**TASK OBJECTIVE:** Write out every line below that includes the word "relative".

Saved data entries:
───

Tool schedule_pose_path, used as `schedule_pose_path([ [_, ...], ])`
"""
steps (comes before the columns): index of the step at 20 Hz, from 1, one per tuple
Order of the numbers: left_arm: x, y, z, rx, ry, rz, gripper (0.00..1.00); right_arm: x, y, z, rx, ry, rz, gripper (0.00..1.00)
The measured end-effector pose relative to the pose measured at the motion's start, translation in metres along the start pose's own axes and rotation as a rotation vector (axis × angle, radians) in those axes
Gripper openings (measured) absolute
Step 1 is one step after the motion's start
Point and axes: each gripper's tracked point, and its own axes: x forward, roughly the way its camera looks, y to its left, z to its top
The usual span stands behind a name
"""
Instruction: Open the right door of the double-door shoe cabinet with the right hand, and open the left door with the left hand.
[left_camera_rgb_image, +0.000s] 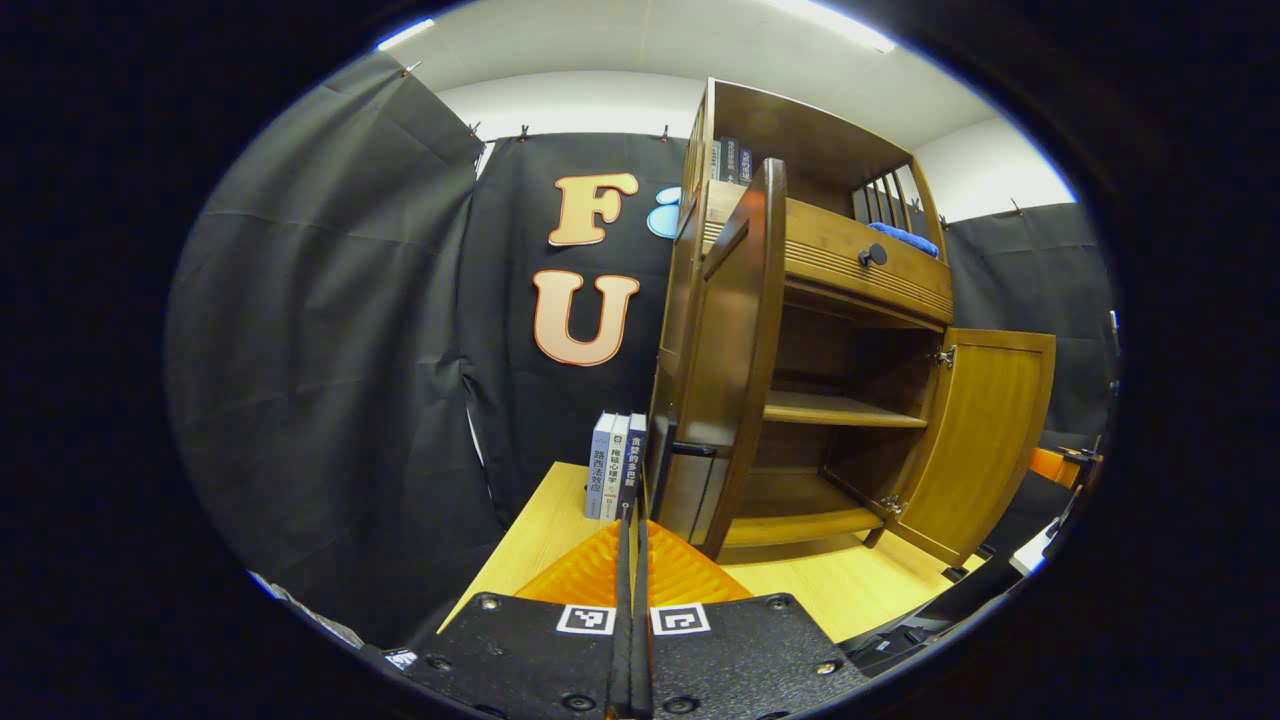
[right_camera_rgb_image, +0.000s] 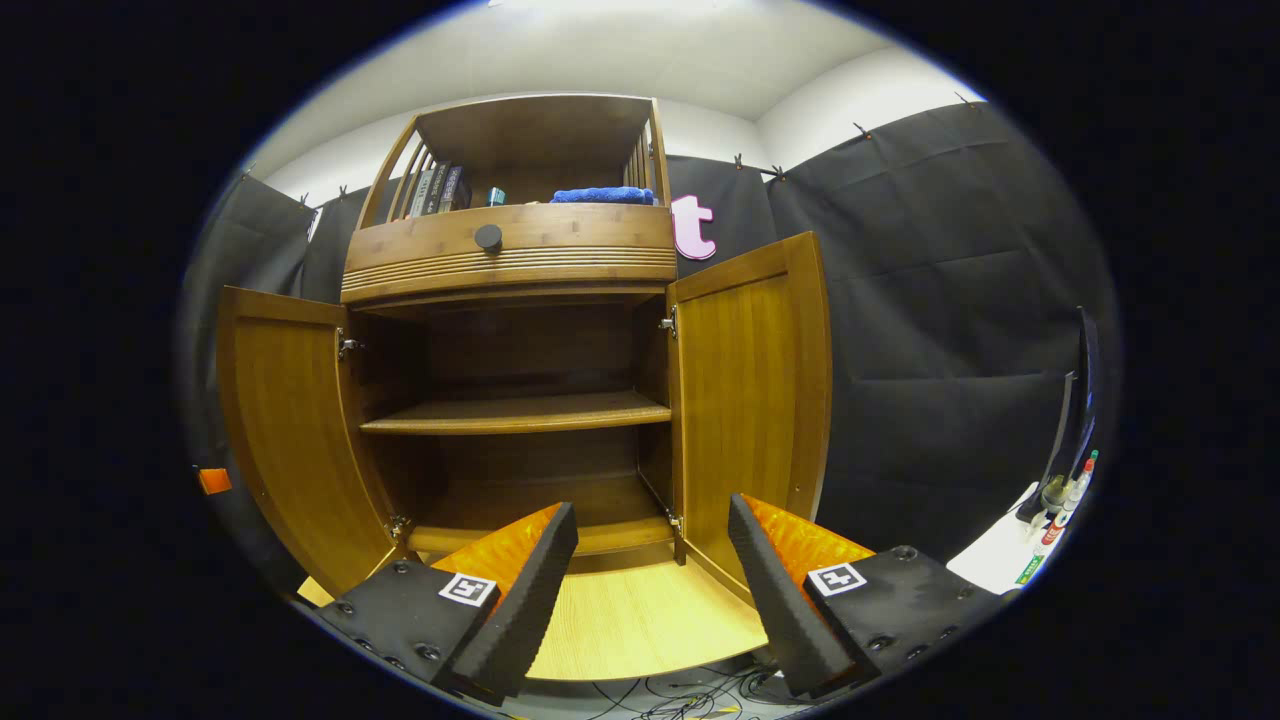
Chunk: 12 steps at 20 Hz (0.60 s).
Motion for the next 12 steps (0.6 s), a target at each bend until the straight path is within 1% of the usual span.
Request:
schedule_pose_path([
  [2,-0.009,-0.014,0.006,-0.012,-0.002,-0.015,0.0,-0.004,-0.007,0.006,0.004,-0.002,0.003,0.98],
  [3,-0.012,-0.021,0.009,-0.013,-0.005,-0.022,0.0,-0.004,-0.01,0.01,0.004,-0.005,0.003,0.89],
  [9,-0.024,-0.061,0.042,0.006,-0.036,-0.016,0.0,-0.01,-0.045,0.036,-0.004,-0.009,-0.002,0.89],
  [11,-0.029,-0.075,0.054,0.01,-0.05,-0.017,0.02,-0.014,-0.057,0.044,-0.004,-0.014,-0.005,0.89],
  [12,-0.032,-0.082,0.058,0.01,-0.056,-0.017,0.0,-0.017,-0.063,0.049,-0.004,-0.021,-0.007,0.89],
])
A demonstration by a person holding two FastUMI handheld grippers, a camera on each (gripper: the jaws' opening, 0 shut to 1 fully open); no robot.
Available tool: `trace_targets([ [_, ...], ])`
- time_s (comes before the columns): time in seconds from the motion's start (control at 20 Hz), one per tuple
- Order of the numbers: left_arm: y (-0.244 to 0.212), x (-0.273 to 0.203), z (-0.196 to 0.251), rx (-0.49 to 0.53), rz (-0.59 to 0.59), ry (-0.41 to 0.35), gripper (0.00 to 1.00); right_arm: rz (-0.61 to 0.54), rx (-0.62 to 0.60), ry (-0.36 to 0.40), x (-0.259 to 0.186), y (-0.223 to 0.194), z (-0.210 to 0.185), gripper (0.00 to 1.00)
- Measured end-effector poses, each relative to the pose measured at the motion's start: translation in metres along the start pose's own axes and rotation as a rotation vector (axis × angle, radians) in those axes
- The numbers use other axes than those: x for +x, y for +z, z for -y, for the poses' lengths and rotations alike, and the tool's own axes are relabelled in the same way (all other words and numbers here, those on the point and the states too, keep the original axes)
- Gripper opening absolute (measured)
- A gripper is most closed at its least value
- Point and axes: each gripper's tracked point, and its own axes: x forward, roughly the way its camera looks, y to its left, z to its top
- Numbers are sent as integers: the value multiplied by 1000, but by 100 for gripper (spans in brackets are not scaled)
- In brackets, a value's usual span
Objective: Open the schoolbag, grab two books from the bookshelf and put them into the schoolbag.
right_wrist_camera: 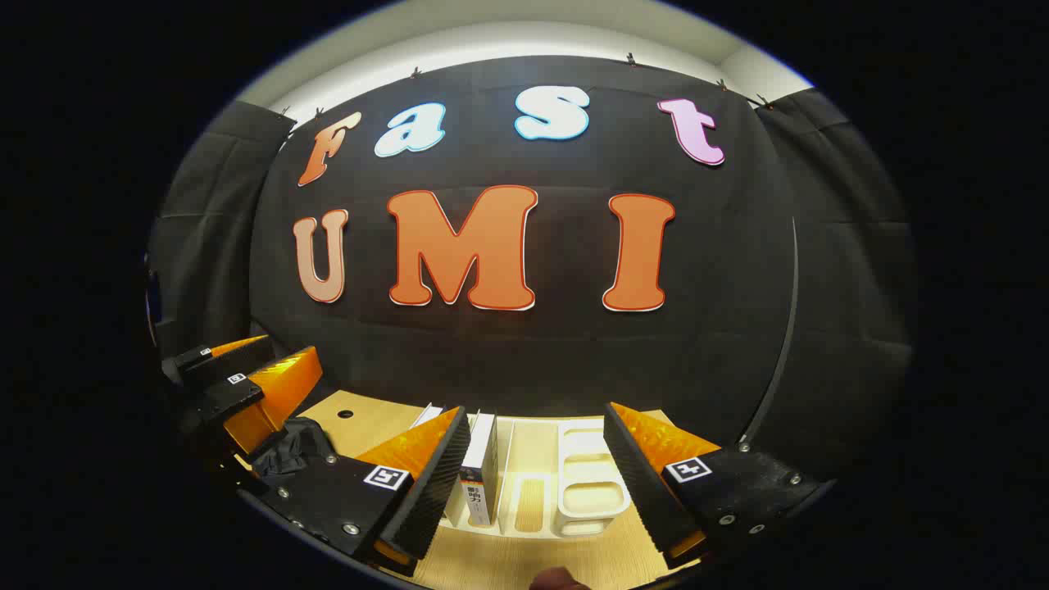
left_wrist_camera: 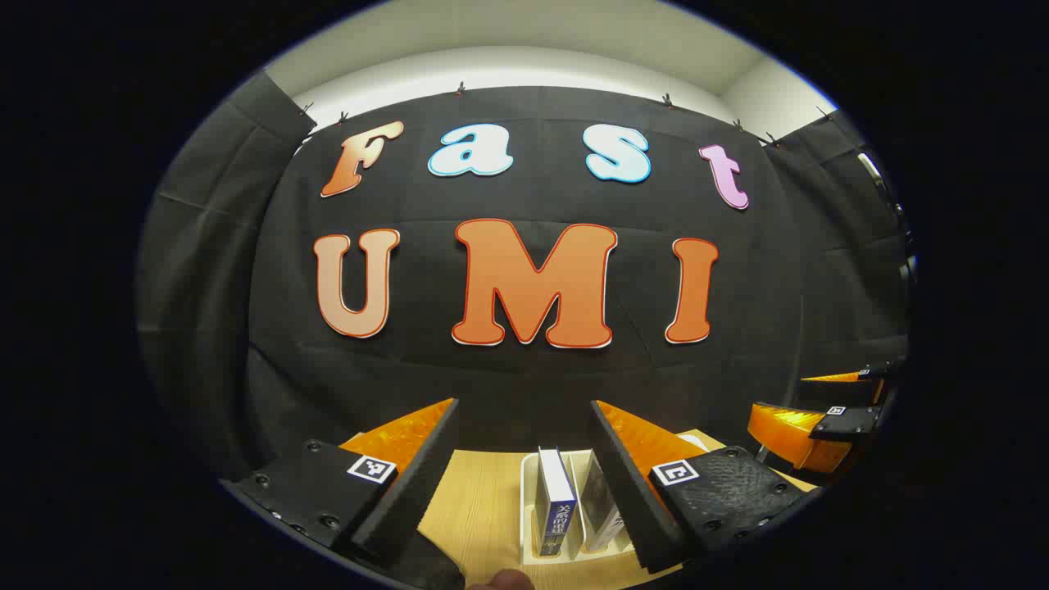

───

**RESPONSE TO THIS EXERCISE:**
The measured end-effector pose relative to the pose measured at the motion's start, translation in metres along the start pose's own axes and rotation as a rotation vector (axis × angle, radians) in those axes
- Measured end-effector poses, each relative to the pose measured at the motion's start: translation in metres along the start pose's own axes and rotation as a rotation vector (axis × angle, radians) in those axes

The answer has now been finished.